We develop a hierarchical entropy (HE) method to quantify the complexity of a time series based on hierarchical decomposition and entropy analysis. The proposed method is applied to the Gaussian white noise and the 1f noise. We prove that the difference frequency components of the Gaussian white noise with the same scale factor have the same value of entropies, and the values decline as the scale factor increases. We also apply the HE method to the 1f noise, and prove mathematically that a lower frequency component of a 1f noise is also a 1f noise and verify numerically that a higher frequency component of a 1f random vector is approximately equal to a Gaussian random vector.

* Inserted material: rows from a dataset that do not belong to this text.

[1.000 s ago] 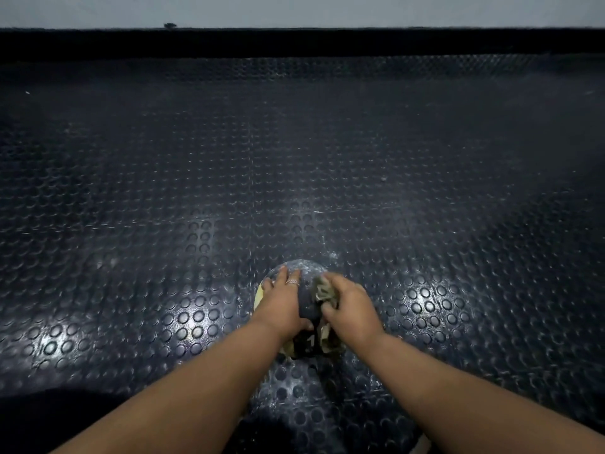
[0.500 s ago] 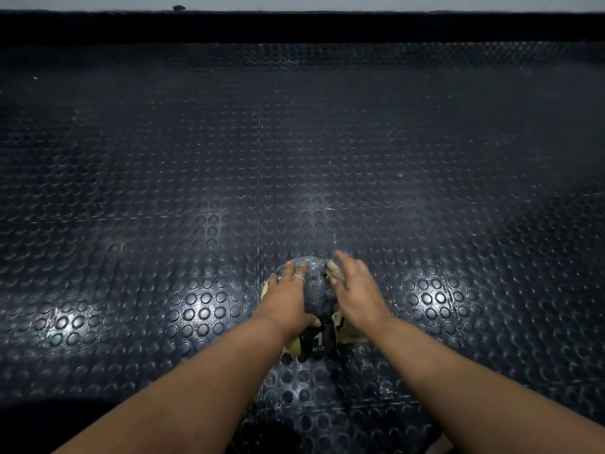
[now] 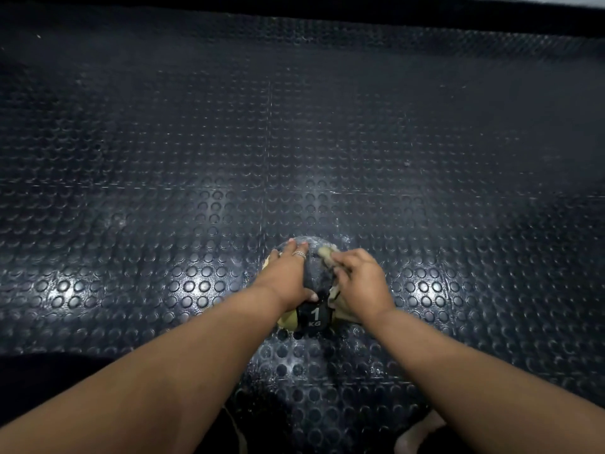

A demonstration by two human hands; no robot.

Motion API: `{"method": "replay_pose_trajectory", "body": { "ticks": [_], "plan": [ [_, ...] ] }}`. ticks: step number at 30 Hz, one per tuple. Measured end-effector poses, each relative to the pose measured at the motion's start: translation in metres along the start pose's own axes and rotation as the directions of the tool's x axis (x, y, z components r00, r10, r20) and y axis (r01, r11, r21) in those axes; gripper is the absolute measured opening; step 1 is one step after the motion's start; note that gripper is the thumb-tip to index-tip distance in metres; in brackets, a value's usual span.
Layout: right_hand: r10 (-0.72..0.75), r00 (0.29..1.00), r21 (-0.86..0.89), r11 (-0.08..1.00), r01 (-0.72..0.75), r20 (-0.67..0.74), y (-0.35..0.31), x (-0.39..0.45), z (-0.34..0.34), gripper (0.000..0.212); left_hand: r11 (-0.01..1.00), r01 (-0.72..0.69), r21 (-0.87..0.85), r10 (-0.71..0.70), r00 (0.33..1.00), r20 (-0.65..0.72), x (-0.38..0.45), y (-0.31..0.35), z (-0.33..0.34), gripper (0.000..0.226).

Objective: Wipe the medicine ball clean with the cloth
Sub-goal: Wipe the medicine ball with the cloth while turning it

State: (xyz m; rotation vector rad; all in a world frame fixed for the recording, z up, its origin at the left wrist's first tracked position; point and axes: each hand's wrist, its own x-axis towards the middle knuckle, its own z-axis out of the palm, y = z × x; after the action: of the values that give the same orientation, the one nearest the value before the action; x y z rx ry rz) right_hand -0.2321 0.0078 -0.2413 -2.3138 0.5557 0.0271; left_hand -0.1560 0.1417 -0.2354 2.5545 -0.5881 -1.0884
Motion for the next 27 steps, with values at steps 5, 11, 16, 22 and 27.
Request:
{"method": "replay_pose_trajectory", "body": {
  "ticks": [5, 11, 16, 22, 27],
  "plan": [
    [0.199, 0.976, -0.078, 0.978, -0.193, 0.084, -0.001, 0.033, -0.009, 0.030, 1.000, 0.002, 0.015, -0.002, 1.000, 0.004, -0.003, 0.000, 0.001, 0.112],
    [-0.052, 0.997, -0.134, 0.989, 0.060, 0.063, -0.007, -0.016, 0.010, 0.053, 1.000, 0.007, 0.015, -0.007, 1.000, 0.021, -0.001, -0.003, -0.002, 0.113],
    [-0.102, 0.972, -0.322, 0.932, 0.168, 0.211, 0.019, 0.010, -0.006, 0.040, 0.993, -0.008, 0.115, 0.005, 1.000, 0.027, -0.007, 0.004, 0.004, 0.112],
    [0.186, 0.972, -0.197, 0.968, -0.157, 0.143, 0.006, 0.031, -0.005, 0.026, 0.991, -0.016, 0.134, 0.010, 0.999, 0.047, -0.007, 0.008, 0.004, 0.108],
    [0.035, 0.999, -0.107, 0.994, -0.031, 0.038, -0.015, -0.011, 0.010, 0.016, 0.996, -0.009, 0.090, 0.006, 0.999, 0.031, -0.003, 0.005, 0.000, 0.100]
  ]
}}
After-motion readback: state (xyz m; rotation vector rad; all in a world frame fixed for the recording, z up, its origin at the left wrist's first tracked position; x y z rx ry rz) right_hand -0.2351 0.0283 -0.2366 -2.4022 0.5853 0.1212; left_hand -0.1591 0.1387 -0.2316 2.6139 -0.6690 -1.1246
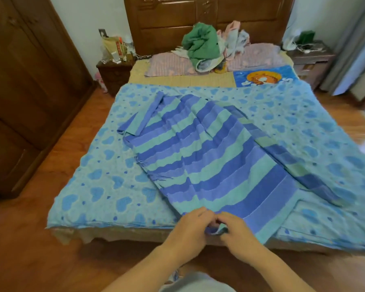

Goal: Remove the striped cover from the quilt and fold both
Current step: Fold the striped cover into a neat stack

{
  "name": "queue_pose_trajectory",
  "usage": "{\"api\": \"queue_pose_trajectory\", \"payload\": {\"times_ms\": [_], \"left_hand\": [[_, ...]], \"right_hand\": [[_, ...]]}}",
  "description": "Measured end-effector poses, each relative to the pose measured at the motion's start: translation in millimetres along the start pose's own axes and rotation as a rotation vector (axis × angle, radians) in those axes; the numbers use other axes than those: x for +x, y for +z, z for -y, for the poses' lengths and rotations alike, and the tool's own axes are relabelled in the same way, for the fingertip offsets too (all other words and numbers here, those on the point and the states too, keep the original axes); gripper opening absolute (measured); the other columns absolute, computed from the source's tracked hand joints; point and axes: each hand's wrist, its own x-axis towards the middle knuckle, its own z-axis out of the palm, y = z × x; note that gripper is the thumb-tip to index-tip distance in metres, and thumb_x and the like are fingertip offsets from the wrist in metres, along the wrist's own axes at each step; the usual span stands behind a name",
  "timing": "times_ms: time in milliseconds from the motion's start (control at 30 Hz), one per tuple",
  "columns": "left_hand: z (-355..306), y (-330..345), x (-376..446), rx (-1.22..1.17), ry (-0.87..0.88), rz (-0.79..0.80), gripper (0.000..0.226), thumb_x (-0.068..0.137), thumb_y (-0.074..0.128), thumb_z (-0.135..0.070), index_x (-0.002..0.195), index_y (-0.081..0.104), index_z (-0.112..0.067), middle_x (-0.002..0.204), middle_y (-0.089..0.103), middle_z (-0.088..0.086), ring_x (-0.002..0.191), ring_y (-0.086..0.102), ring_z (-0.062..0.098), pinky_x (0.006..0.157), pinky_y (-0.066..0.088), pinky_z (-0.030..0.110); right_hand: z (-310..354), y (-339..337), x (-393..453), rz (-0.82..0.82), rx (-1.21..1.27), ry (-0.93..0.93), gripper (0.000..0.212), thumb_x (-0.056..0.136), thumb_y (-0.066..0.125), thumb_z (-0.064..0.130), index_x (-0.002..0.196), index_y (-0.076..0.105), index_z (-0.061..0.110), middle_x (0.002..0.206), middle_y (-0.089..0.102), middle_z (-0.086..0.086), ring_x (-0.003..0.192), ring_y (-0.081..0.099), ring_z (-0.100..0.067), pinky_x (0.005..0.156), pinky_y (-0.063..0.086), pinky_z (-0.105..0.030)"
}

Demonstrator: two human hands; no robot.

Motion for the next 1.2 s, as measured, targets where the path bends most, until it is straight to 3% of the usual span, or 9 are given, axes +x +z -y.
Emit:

The theoretical results are confirmed by numerical results. Moreover, we show that the HE method is an efficient method to analyze heartbeat signals by applying it to the cardiac interbeat interval time series of healthy young and elderly subjects, congestive heart failure (CHF) subjects and atrial fibrillation (AF) subjects.
机译:我们开发了一种层次熵(HE)方法,以基于层次分解和熵分析来量化时间序列的复杂性。该方法适用于高斯白噪声和1f噪声。我们证明,具有相同比例因子的高斯白噪声的差分频率分量具有相同的熵值,并且随着比例因子的增加而降低。我们还将HE方法应用于1f噪声,并在数学上证明1f噪声的低频分量也是1f噪声,并在数值上验证1f随机矢量的高频分量近似等于高斯随机矢量。理论结果由数值结果证实。此外,我们表明,HE方法通过将其应用于健康的年轻人和老年人,充血性心力衰竭(CHF)和心房颤动(AF)受试者的心跳间隔时间序列,是一种分析心跳信号的有效方法。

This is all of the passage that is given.